[Chronique] Put culture in your binder

The other evening, at the International Festival of Films on Art, I saw the luminous documentary Geese by Jean Paul Riopelle by Jean-Luc Dupuis on the late automatist painter, whose centenary we are highlighting. Scenes shot at the National Museum of Fine Arts of Quebec showed a boy literally dazzled by theTribute to Rosa Luxemburg. His cry from the heart in front of the imagination, the love and the power of the jets, the lines, the flights of Riopelle crossed the screen. He had never seen such a beautiful work, swore that these huge panels populated by geese would remain engraved in him forever. At the Outremont theatre, the public sighed with pleasure as they listened to him.

There was enough. The news from schools and CEGEPs is maddening: crazy danger for the French language! General knowledge in freefall! Exacerbated violence. Overworked and often poorly trained teachers! The whole pedagogical system sends out distress signals. So when a teen or tween lets himself be touched by the grace of art, culture lovers applaud. In the name of the creative shock capable of propelling sensitive minds out of a world too narrow for them.

So many questions arise. Soon, will brains have mutated under the crackling of a thousand screens? Will the artistic landscape become purely virtual? Which muses will inspire future generations? Will we dream tomorrow in French in Quebec? And what French, exactly? Social upheavals blow up structures before building new ones. Everyone floats in weightlessness. Yet the lights of art help to live when the ground shakes. May they radiate and quickly in future projects!

You don’t often meet young people in the evening at the theatre, at a concert, at a show, in front of an auteur film. Apart from school outings, at the museum either. Rare and how precious birds. When some show up with their friends in front of an exhibition or a play, it surprises and delights. Sometimes parents drag teenagers to a cultural activity, complaining or not. At the exit, we hear the guy or the girl chatting, lighting up or growling louder. Still, the artistic germ grows better in fertile soil. Access to vibrant and inspiring culture is expensive. Not all parents are wealthy or even interested in art. Better to create, as it were, winning conditions.

So, when the idea of ​​a cultural passport for young people ends up germinating in the political arena, we applaud. Opening the doors of artistic institutions in order to introduce the next generation to national works (and give them the desire to discover foreign ones) was essential.

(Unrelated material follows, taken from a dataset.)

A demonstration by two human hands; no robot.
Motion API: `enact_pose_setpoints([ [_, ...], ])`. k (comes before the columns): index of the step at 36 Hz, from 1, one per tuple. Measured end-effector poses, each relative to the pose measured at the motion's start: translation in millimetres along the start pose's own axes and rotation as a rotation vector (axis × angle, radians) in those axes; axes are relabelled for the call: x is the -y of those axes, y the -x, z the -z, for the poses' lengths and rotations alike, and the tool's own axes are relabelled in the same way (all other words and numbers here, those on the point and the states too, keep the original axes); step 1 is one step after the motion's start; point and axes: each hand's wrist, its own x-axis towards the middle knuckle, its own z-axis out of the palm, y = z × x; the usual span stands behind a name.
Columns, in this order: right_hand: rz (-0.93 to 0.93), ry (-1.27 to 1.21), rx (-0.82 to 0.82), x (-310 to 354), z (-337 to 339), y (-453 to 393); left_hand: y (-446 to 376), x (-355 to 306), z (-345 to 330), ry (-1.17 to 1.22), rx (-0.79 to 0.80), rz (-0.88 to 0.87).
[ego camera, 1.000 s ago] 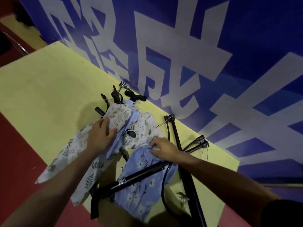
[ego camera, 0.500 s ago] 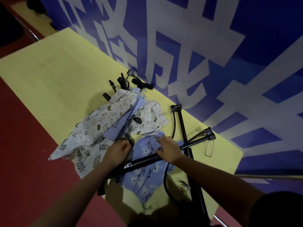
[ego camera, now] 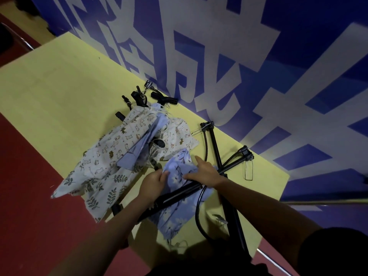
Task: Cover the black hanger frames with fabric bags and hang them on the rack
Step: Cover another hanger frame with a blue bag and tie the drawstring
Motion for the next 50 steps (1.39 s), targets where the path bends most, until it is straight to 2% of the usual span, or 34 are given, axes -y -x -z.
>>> enact_pose_setpoints([
  [5, 0.068, -0.146, 0.056, 12, 10, 1, -2, -31, 8, 0.146, -0.089, -0.117],
  [11, 0.136, -0.359, -0.114, 41, 37, 6, -7, -55, 29, 0.256, -0.166, -0.135],
  [13, 0.176, -0.394, -0.145, 53, 52, 9, -11, -56, 37, 0.278, -0.131, -0.093],
  [15, 0.233, -0.424, -0.178, 65, 66, 15, -11, -52, 45, 0.342, -0.024, -0.039],
  [18, 0.286, -0.525, -0.265, 83, 86, 21, -10, -41, 49, 0.335, 0.107, -0.057],
  [21, 0.291, -0.661, -0.327, 101, 106, 26, -7, -37, 45, 0.209, 0.05, -0.073],
  [25, 0.283, -0.769, -0.254, 113, 127, 32, -10, -30, 40, 0.249, -0.015, -0.042],
  [28, 0.261, -0.728, -0.168, 117, 136, 40, -11, -33, 35, 0.363, -0.005, 0.05],
  [31, 0.224, -0.437, -0.083, 114, 145, 46, -8, -39, 27, 0.476, 0.051, 0.106],
  [34, 0.231, -0.177, -0.066, 117, 150, 54, -5, -45, 21, 0.535, 0.065, 0.129],
  [38, 0.252, -0.163, -0.062, 126, 153, 75, 2, -51, 19, 0.583, 0.057, 0.142],
  [40, 0.27, -0.24, -0.106, 129, 152, 82, 5, -52, 19, 0.62, 0.036, 0.163],
  [43, 0.306, -0.518, -0.155, 138, 148, 95, 8, -60, 23, 0.727, 0.02, 0.207],
  [50, 0.32, -1.298, -0.003, 161, 152, 111, 19, -79, 41, 1.022, -0.051, 0.229],
])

Tuesday, in his budget, the Minister of Finance, Eric Girard, therefore announced the creation of the famous digital pass for Quebec cultural goods and services for young people. And this, at a low price, without there being any question of free access up to a certain threshold, as in France or Belgium. It remains to discover the terms of the formula. One thing is certain, it will challenge the Anglo-Saxon surge in music on its own scale, as elsewhere, filling in the way some school gaps, if possible.

Without solving the whole problem, far from it. So many initiatives must converge with the same goals: to train bright minds and keep the common culture and language alive on the shores of the St. Lawrence. Extensive program!

This is also the mission of the Caquiste pub on the endangered peregrine falcon, accompanied by a dissonant speech in Franglais. Arousing in some by the absurd the furtive desire or not to raise the quality of their language would be the beginning of a beginning. Go for the fun concept! Alas! Most of our leaders have a poor command of syntax, pepper their speeches with English words and often lack culture. Enough to reduce the scope of the most virtuous messages. So many of the chosen are scratching our ears with their hackneyed phrases. The columns of the temple begin to “shake” without shaking in the mouth of Minister Christian Dubé. Preaching by example would be less easy, certainly, but more honest.

In the eyes of some, the protection of French in Quebec should rest solely on better political ramparts. But everything is linked. Without raising the levels of language and culture of young people and adults alike, protectionist decrees fall into the void. Another dream: that of a governmental concordance between the actions, the words and the deep convictions of its members. How many of them seek to better handle French and to enlighten themselves with artistic lights by imposing themselves as models? When is the cultural passport for elected officials?